In its request for rehearing, VLSI argues that by focusing on the general inapplicability of the Fintiv factors to OpenSky’s petition, PTAB “failed to weigh the overarching interests of fairness to the parties and the integrity of the patent system.” Intel, for its part, undoubtedly feels that PTAB’s previous denials of its own IPR petitions on the basis of the vague and discretionary Fintiv grounds likewise failed to weigh the overarching interest of fairness to the parties and the integrity of the patent system. After all, Intel was denied the opportunity to have the 759 Patent reviewed by a panel of three experienced and specially qualified Administrative Patent Judges, as intended by the U.S. Congress. That result could reasonably be argued as equivalent to driving a wooden stake through the heart of any conceivable patent system “integrity.”

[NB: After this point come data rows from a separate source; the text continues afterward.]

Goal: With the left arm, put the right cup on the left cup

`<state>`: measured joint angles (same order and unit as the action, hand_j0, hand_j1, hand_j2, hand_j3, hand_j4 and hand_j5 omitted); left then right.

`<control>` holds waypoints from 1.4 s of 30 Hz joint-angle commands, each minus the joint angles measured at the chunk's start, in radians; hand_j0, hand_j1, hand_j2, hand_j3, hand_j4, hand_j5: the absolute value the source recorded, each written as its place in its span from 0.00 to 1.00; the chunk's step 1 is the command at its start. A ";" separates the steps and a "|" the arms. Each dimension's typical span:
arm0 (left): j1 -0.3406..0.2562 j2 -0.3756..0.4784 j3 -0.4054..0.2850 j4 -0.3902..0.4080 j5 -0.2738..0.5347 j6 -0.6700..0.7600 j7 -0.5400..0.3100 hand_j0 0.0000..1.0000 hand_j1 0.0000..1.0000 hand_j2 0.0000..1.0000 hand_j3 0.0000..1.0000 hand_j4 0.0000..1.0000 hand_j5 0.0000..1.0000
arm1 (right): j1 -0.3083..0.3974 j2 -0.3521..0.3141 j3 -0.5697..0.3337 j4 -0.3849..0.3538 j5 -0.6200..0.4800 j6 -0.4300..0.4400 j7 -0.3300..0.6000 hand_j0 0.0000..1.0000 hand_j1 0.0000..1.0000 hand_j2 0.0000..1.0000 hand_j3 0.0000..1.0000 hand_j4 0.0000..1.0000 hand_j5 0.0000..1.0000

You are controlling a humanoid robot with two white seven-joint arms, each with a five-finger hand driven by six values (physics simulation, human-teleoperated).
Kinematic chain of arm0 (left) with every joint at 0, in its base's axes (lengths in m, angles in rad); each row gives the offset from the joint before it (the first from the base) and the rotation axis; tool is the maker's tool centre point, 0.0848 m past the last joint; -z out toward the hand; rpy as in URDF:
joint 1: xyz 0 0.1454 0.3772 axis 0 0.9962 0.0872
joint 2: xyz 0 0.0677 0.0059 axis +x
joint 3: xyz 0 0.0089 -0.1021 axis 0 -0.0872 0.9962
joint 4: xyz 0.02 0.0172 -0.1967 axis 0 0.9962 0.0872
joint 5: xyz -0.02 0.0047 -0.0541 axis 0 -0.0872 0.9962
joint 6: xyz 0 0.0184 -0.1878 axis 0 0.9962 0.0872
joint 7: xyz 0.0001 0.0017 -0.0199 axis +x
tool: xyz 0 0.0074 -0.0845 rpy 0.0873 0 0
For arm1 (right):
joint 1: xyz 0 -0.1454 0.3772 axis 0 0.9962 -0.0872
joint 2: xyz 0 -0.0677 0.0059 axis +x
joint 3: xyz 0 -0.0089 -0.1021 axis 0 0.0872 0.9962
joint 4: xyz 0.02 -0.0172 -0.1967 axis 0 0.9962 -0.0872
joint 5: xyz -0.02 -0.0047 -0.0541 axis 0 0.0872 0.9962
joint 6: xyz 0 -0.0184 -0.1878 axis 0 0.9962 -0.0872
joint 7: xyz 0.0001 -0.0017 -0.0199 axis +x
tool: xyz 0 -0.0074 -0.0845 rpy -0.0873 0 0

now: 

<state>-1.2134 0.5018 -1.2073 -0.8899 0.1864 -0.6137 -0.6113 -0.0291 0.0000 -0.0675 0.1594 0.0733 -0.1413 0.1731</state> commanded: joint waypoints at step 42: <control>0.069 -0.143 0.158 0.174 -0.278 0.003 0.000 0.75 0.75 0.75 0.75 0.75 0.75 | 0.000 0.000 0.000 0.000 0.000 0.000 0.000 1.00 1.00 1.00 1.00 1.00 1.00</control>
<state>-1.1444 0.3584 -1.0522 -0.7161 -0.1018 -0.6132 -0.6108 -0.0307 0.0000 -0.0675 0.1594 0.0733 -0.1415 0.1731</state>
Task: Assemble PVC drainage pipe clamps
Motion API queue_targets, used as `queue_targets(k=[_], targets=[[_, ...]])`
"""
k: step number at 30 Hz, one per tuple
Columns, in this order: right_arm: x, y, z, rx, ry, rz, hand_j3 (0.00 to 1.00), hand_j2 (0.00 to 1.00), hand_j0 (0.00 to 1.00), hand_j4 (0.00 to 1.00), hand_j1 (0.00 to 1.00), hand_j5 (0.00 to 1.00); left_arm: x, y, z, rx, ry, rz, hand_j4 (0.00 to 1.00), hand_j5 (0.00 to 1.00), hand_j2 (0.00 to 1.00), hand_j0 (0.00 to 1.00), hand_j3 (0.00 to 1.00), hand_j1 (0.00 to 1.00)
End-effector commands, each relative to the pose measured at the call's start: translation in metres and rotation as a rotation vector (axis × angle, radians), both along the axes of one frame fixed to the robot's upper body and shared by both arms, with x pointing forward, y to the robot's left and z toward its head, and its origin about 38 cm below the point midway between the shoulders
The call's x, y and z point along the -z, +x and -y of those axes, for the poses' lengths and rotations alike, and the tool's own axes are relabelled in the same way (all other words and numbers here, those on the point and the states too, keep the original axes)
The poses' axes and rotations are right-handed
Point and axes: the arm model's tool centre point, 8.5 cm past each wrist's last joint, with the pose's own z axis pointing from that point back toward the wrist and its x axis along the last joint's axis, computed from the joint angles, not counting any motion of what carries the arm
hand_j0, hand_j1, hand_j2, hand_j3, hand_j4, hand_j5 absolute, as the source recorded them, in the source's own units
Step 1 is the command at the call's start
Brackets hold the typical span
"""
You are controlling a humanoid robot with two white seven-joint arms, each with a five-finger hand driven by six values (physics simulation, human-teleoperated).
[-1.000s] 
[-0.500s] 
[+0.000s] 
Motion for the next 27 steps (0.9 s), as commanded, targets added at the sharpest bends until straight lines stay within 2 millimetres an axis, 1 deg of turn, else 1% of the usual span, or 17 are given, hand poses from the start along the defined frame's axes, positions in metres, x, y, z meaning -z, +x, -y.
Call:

VLSI’s second question is far more mundane and of far less importance. OpenSky’s petition, including all of its exhibits and its associated expert declaration, were copied verbatim from Intel’s previously denied proceeding. OpenSky paid the same technical expert initially engaged by Intel to serve as OpenSky’s expert, thus ensuring that OpenSky could provide that expert for a deposition in the event VLSI chooses to interrogate and cross-examine the expert. VLSI’s question reflects an apparent lack of awareness that this happens all the time and is, in fact, a common feature of current PTAB legal practice. In the typical situation, PTAB institutes an IPR trial on the first petition filed by an accused infringer, the parties then settle their dispute, and the IPR is then terminated by PTAB. One or more subsequently accused infringers will “hire” the same technical expert, change the title page of the expert’s report to reflect the new petitioner, and re-file an otherwise exact copy of the set of papers previously filed and which already resulted in institution of an IPR trial of the relevant patent. Once PTAB institutes IPR in the first-filed (but later terminated) proceeding, it is hard-pressed to deny institution in response to any subsequently filed identical petitions. This issue is hardly important at all, let alone being of “exceptional importance.”

In essence, VLSI has already once benefitted from the Fintiv factors employed by PTAB despite those factors being found nowhere in the AIA, and the factors being seemingly contrary to the interests of “patent system integrity” and fairness to the petitioner, as well, as many have argued (without success, to date). In VLSI’s view, PTAB should now, through its POP review mechanism, establish additional non-statutory restrictions on who can and cannot file petitions for IPR, to VLSI’s further advantage and benefit. 

A patent owner who has benefitted from a so-called Fintiv denial of a litigation adversary’s IPR petition has now complained that institution of an IPR based on the merits of an identical petition filed by a stranger to the litigation – to whose petition the Fintiv factors simply do not apply -- somehow violates public policy regarding the American patent system. PTAB mischief begets more PTAB mischief, and no one should be surprised.

 

 

[1] For additional information on PTAB’s use of the Fintiv factors, see previous OBWB Monthly Insights articles: Are PTAB's Discretionary Factors for Denying Institution of IPR Legal? (https://www.obwbip.com/newsletter/are-ptabs-discretionary-factors-for-denying-institution-of-ipr-legal), U.S. Congress May Curtail PTAB's IPR Institution Discretion (https://www.obwbip.com/newsletter/us-congress-may-curtail-ptabs-ipr-institution-discretion), and PTAB Discretionary Denials Survive For Now: The Latest NHK/Fintiv Attack Ruling (https://www.obwbip.com/newsletter/ptab-discretionary-denials-survive-for-now-the-latest-nhkfintiv-attack-ruling).

[2] OpenSky Indus., LLC v. VLSI Tech. LLC, Case IPR2021-01064, Paper 3002 (Pat. Tr. App. Bd., Jan. 7, 2022).